Rule: no alert ships to production without a runbook URL. This forces you to think through what the on-call engineer will actually do.

Tuning Alerts

Two failure modes:

Too quiet — real incidents go undetected. Fix by adding burn-rate alerts on SLOs.
Too noisy — alert fatigue, real ones get ignored. Fix by:
- Adding a for: duration so brief blips do not page.
- Multi-window confirmation (5m AND 1h both elevated).
- Routing low-severity to ticket, not page.
- Deleting alerts that fire weekly without action.

Track page count per week. A healthy team gets fewer than 2–5 actionable pages per week per on-call rotation.

Routing and Deduplication

Alertmanager (or PagerDuty / Opsgenie) handles:

Grouping — collapse 200 pod-restart alerts into one notification.
Routing — service team on-call, not the platform team.
Inhibition — if the cluster is down, suppress per-service alerts (the symptom is obvious).
Silences — temporary mutes during planned maintenance.
Escalation — if not acknowledged in N minutes, page the secondary or manager.

route:
  group_by: ['alertname', 'service']
  group_wait: 30s
  group_interval: 5m
  repeat_interval: 4h
  receiver: pager-default
  routes:
    - matchers: [severity="page", team="checkout"]
      receiver: pager-checkout
    - matchers: [severity="ticket"]
      receiver: slack-tickets

inhibit_rules:
  - source_matchers: [alertname=ClusterDown]
    target_matchers: [severity="page"]
    equal: [cluster]

On-Call Practices

Rotation size of 6–8 engineers; primary + secondary; one-week shifts.
Compensation policy (extra pay or time off) recognises off-hours work.
Follow-the-sun rotations across regions where headcount allows — minimises night pages.
Hand-off rituals: brief outgoing engineer, review last week's pages.
Right of refusal: noisy alerts can be silenced by on-call and triaged the next day.
Onboarding: new engineers shadow before primary; they own the runbook updates.

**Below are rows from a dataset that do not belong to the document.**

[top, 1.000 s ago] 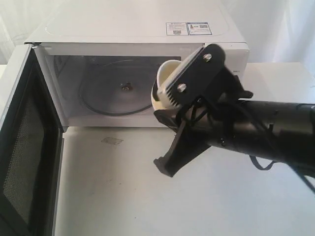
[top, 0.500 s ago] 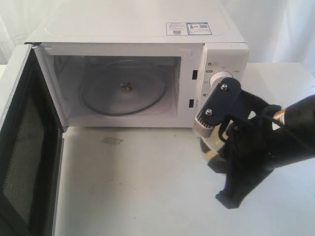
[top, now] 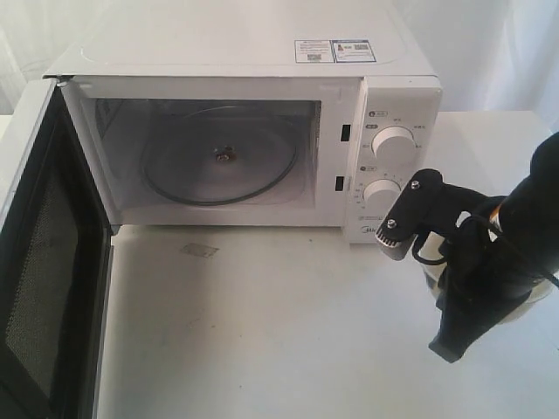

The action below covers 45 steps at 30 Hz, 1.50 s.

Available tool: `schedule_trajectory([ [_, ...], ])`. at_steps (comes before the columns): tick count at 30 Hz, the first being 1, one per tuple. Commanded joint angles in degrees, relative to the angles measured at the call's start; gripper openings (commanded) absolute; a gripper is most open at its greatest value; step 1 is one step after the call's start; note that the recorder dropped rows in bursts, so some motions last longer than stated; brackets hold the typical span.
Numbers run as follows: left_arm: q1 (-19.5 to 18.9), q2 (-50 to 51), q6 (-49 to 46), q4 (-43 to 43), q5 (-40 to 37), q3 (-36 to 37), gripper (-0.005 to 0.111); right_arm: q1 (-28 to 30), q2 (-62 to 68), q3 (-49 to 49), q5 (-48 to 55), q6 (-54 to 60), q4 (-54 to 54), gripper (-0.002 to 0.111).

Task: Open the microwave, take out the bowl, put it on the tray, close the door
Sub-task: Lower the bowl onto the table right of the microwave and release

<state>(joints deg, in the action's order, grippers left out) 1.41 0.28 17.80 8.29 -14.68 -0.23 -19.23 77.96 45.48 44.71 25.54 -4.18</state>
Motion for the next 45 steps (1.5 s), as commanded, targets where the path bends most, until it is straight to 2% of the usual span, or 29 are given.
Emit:
schedule_trajectory([
  [1,-0.1,-0.3,-0.1,-0.3,0.1,0.2,0.000,3.6,1.6,-0.2,-1.2,-0.4,-0.5,0.000],
  [6,-0.1,-0.3,-0.1,-0.3,0.1,0.2,0.000,6.2,2.2,-2.4,-4.1,-0.4,-0.5,0.000],
  [15,-0.1,-0.3,-0.1,-0.3,0.1,0.2,0.000,6.3,4.7,-4.9,-10.9,-0.4,-0.3,0.000],
  [42,-0.1,-0.3,-0.1,-0.3,0.1,0.2,0.000,6.2,10.6,-4.9,-16.6,-0.2,0.0,0.000],
  [45,-0.1,-0.3,-0.1,-0.3,0.1,0.2,0.000,6.2,10.7,-4.9,-17.3,-0.2,1.1,0.004],
])
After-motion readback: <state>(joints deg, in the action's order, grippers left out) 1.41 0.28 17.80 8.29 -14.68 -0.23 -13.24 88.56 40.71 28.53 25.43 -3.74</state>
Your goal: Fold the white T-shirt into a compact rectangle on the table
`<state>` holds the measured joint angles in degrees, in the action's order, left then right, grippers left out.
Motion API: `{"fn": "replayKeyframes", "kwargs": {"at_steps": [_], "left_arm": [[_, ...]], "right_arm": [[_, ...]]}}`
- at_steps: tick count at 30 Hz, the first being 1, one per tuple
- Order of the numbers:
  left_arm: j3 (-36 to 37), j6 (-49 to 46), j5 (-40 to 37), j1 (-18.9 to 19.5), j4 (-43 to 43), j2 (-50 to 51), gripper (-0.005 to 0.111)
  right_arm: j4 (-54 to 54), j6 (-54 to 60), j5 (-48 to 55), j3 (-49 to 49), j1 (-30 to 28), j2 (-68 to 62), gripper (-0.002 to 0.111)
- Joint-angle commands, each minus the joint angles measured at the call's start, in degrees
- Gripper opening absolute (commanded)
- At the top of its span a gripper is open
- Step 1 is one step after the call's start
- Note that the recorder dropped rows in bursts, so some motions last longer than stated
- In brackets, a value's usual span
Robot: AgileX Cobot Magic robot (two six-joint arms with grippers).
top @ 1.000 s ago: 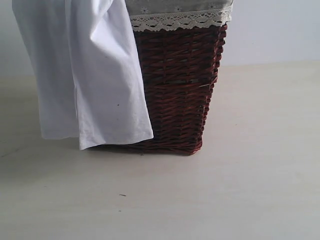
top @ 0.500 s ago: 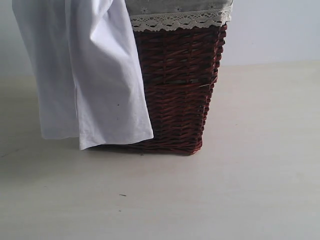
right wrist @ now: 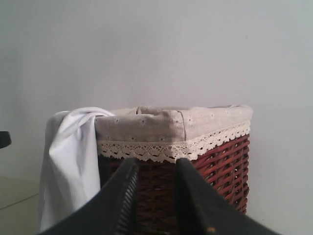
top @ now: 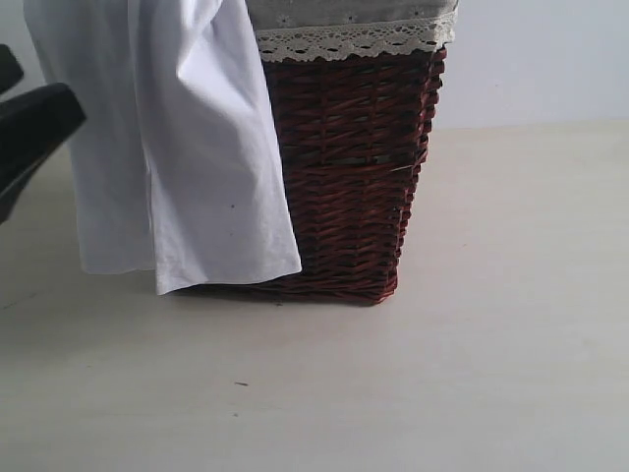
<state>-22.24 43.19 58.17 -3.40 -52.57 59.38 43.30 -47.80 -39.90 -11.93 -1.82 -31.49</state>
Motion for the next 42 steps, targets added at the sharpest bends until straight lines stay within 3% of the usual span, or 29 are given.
{"fn": "replayKeyframes", "kwargs": {"at_steps": [1, 5, 8, 13, 20, 23, 25, 28, 29, 35, 42], "left_arm": [[-4.0, -6.4, -3.7, -7.2, 3.9, 7.4, 0.078], [-6.3, -12.0, -10.2, -13.6, 9.0, 12.3, 0.078], [-6.8, -14.8, -12.1, -16.0, 16.4, 14.4, 0.078], [-6.8, -21.0, -13.5, -16.6, 26.8, 16.0, 0.074], [-6.8, -20.2, -13.4, -16.6, 25.5, 19.6, 0.054], [-7.3, -20.2, -13.2, -18.1, 25.3, 21.7, 0.054], [-8.6, -20.2, -13.3, -19.2, 25.3, 22.5, 0.045], [-10.2, -20.1, -14.8, -19.5, 25.2, 22.4, 0.007], [-10.5, -20.2, -15.7, -19.5, 25.1, 22.1, 0.000], [-12.7, -14.8, -18.7, -19.5, 23.6, 11.0, 0.000], [-29.4, -13.1, -39.1, -19.5, 20.5, -2.2, 0.000]], "right_arm": [[3.0, 0.3, -0.9, -0.5, 0.2, -0.9, 0.028], [4.0, 0.3, -0.8, -0.5, 0.2, -0.9, 0.028], [4.2, 0.3, -0.8, -0.5, 0.2, -0.9, 0.028], [5.7, 0.1, -0.8, -0.5, 0.2, -0.9, 0.028], [5.8, 0.1, -0.8, -0.5, 0.2, -0.9, 0.028], [6.2, -0.1, -0.8, -0.5, 0.2, -0.9, 0.028], [6.3, -0.1, -0.5, -0.5, 0.2, -0.9, 0.028], [6.5, -0.1, -0.2, -0.5, 0.2, -0.9, 0.028], [6.5, -0.1, -0.2, -0.5, 0.2, -0.9, 0.027], [6.5, -0.2, 0.7, -0.5, 0.2, -0.9, 0.027], [6.5, -0.2, 0.7, -0.5, 0.2, -0.9, 0.027]]}}
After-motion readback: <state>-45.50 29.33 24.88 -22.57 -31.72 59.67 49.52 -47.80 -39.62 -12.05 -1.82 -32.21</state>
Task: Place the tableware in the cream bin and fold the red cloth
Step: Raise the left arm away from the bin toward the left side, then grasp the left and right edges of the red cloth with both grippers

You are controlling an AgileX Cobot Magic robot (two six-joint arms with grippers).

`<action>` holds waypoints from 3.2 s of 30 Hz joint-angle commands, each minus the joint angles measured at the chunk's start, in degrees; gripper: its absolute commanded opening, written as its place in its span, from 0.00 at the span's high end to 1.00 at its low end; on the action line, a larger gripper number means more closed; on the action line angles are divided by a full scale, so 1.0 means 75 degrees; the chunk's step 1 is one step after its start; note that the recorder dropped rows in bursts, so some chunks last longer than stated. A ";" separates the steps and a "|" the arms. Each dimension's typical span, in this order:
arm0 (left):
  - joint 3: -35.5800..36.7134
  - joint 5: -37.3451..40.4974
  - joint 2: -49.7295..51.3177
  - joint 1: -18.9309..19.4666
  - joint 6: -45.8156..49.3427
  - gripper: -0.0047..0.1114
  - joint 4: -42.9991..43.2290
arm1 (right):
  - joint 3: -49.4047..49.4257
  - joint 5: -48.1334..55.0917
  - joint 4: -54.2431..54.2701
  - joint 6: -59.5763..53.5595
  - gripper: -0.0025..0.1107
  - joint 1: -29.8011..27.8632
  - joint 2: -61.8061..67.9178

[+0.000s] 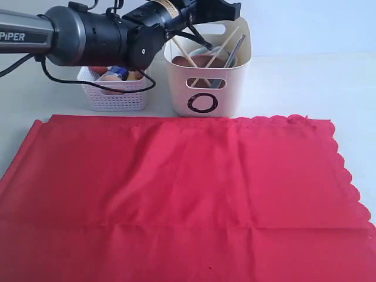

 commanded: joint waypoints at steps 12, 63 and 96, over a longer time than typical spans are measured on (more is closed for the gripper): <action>-0.0059 0.3657 -0.1776 0.0034 0.0434 0.96 -0.0005 | 0.0024 -0.0024 -0.0069 -0.0023 0.98 -0.0021 -0.0019; 0.5192 0.7425 -0.6297 0.3239 0.1116 0.96 0.0486 | 0.0024 0.0007 -0.0132 0.1385 0.98 -0.0021 -0.0019; 0.5361 0.6687 -0.1812 0.4189 -0.0488 0.40 0.0741 | 0.0024 0.0821 -0.0349 0.0894 0.98 -0.0021 -0.0019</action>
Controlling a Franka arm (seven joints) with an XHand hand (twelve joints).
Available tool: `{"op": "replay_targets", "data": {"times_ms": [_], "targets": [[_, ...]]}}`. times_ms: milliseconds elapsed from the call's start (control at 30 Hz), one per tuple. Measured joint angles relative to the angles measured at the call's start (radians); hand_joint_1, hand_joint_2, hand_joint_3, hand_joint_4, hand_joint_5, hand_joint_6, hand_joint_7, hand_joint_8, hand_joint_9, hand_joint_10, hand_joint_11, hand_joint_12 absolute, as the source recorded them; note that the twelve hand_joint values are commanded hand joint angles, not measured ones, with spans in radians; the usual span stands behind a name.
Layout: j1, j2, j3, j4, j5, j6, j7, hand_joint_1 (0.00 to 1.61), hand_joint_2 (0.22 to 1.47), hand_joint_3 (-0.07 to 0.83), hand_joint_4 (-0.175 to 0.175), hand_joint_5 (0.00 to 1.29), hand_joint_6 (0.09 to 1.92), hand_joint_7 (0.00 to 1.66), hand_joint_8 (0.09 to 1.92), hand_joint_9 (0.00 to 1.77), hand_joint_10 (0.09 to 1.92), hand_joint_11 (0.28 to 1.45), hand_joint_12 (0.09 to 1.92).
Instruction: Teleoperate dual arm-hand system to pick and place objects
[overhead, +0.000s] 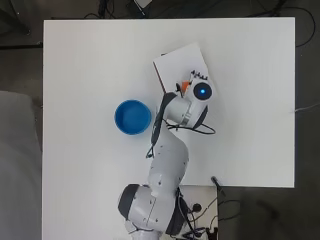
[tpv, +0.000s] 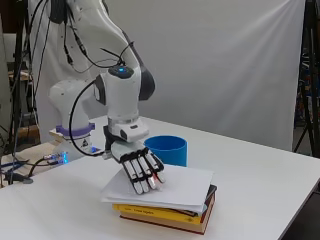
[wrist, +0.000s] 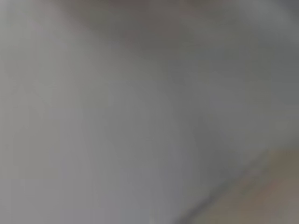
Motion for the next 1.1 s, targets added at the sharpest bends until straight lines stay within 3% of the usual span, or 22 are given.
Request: {"op": "replay_targets", "data": {"times_ms": [100,233,433,500,567,633,900,1100], "targets": [[0.302,0.069,-0.319,0.017,0.064,-0.03,-0.06,0.39,1.04,0.0,0.052,0.39,0.09,0.51,0.09,0.59,0.09,0.54,0.09],[0.689,0.162,-0.725,0.041,0.151,-0.077,-0.155,0.54,1.07,0.0,0.088,0.54,0.09,0.61,0.09,0.72,0.09,0.61,0.09],[1.046,0.318,-1.096,0.105,0.282,-0.208,-0.274,0.49,1.04,-0.007,0.097,0.51,0.09,0.57,0.09,0.69,0.09,0.59,0.09],[1.077,0.336,-1.12,0.129,0.279,-0.249,-0.268,0.44,1.03,-0.007,0.099,0.47,0.09,0.53,0.09,0.65,0.09,0.57,0.09],[1.073,0.329,-1.112,0.151,0.263,-0.278,-0.249,0.39,1.01,-0.012,0.071,0.24,0.09,0.35,0.09,0.52,0.09,0.52,0.09],[1.051,0.316,-1.084,0.167,0.234,-0.299,-0.213,0.37,1.0,-0.013,0.067,0.14,0.09,0.25,0.09,0.43,0.09,0.49,0.09],[0.915,0.26,-0.942,0.156,0.19,-0.255,-0.158,0.41,0.98,0.0,0.068,0.24,0.09,0.36,0.09,0.49,0.09,0.49,0.09],[0.896,0.246,-0.903,0.1,0.214,-0.213,-0.213,0.43,1.01,0.006,0.07,0.32,0.09,0.44,0.09,0.55,0.09,0.52,0.09]]}}
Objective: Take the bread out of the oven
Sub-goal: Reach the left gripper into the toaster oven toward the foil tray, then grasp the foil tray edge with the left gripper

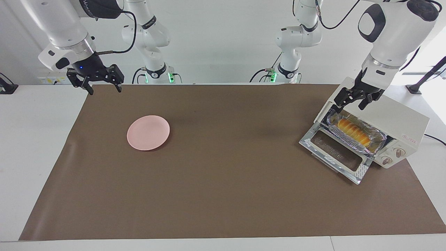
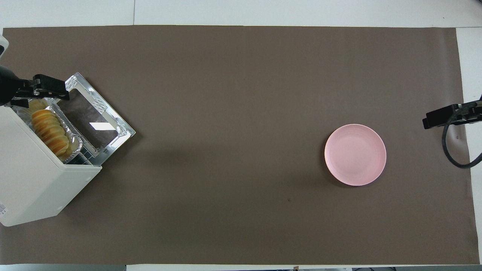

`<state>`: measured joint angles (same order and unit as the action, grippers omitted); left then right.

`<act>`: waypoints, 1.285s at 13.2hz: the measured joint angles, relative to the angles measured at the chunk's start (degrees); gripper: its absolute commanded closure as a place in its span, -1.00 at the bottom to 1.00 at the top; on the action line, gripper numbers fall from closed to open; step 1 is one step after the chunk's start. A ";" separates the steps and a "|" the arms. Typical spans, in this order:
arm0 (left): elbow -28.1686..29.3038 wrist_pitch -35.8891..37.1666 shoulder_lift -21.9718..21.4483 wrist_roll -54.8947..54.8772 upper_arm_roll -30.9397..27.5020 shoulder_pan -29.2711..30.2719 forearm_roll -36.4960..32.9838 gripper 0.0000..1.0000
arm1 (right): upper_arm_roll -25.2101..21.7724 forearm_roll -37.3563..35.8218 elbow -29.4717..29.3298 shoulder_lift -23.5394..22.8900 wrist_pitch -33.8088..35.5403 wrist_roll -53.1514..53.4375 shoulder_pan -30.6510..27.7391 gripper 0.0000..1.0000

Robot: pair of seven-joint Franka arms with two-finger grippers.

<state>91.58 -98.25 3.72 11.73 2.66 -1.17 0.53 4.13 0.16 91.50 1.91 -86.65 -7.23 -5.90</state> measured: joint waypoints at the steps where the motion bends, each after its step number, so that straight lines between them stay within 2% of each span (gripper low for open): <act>1: -1.57 -0.19 2.43 3.78 -0.02 -0.05 -1.18 -1.00 | 0.00 0.00 0.00 0.00 0.00 0.00 0.00 -1.00; 4: -8.98 -2.53 12.37 15.38 -0.24 -0.05 -3.99 -1.00 | 0.00 0.00 0.00 0.00 0.00 0.00 0.00 -1.00; 6: -8.83 -6.59 15.97 21.66 -1.36 0.10 -7.59 -1.00 | 0.00 0.00 0.00 0.00 0.00 0.00 0.00 -1.00; 10: -1.70 -10.59 16.37 28.27 -2.63 0.34 -10.43 -1.00 | 0.00 0.00 0.00 0.00 0.00 0.00 0.00 -1.00; 17: 7.32 -14.78 13.74 30.95 -2.67 0.30 -12.44 -1.00 | 0.00 0.00 0.00 0.00 0.00 0.00 0.00 -1.00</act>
<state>98.90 -113.03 17.46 42.69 -0.01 -0.87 -11.91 4.13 0.16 91.50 1.91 -86.65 -7.23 -5.90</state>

The Incident Response Loop

Detect — alert fires.
Acknowledge — page tool acknowledged within minutes.
Declare — open an incident channel; appoint an Incident Commander.
Contain — roll back, throttle, fail over, scale up — stop the bleeding.
Diagnose — use metrics, traces, logs to find the cause.
Resolve — apply the fix; confirm metrics returned to normal.
Close — communicate resolution; schedule postmortem.

The Incident Commander coordinates; they do not do the technical work. Communications, scribe, and tech leads are separate roles for big incidents.

Blameless Postmortems

Within a few business days, write up:

Timeline of what happened.
Customer impact (numbers, duration, blast radius).
Contributing factors (technical, organisational, process).
What went well, what went poorly, where we got lucky.
Action items with owners and deadlines.

Blameless means assuming everyone acted reasonably given what they knew at the time. The goal is system improvement, not finger-pointing. Engineers will only volunteer "I deployed the bad config at 14:30" in a culture where doing so is safe.

Status Pages and Comms

Public status page (statuspage.io, Atlassian, instatus) for customer-impacting incidents.
Update every 30–60 minutes during an incident, even with "still investigating".
Internal incident channel for engineering coordination, separate from customer comms.
A clear template for incident updates — most teams find that consistent format reduces panic.

The Health Indicator That Matters

Mature observability is measurable in three numbers:

Time to detect (TTD) — incident start to alert.
Time to acknowledge (TTA) — alert to human responding.
Time to resolve (TTR) — incident start to fix deployed.

If TTD is hours, your alerts need work. If TTR is hours, your runbooks and tooling do. Track these per incident; trend them over quarters.

Course Conclusion

You can now design and operate an observability stack: pick the right signals, instrument with OpenTelemetry, run Prometheus + Grafana or a commercial APM, define SLIs/SLOs/error budgets, and respond to incidents like a team that has done it before. The cert exams (DOP-C02, AZ-400, Google PCA / SRE) drill on exactly these concepts.

The remaining work is hands-on: instrument a real service, build the dashboards, write the runbooks, take a few on-call shifts. The fundamentals do not change — only your fluency improves with practice.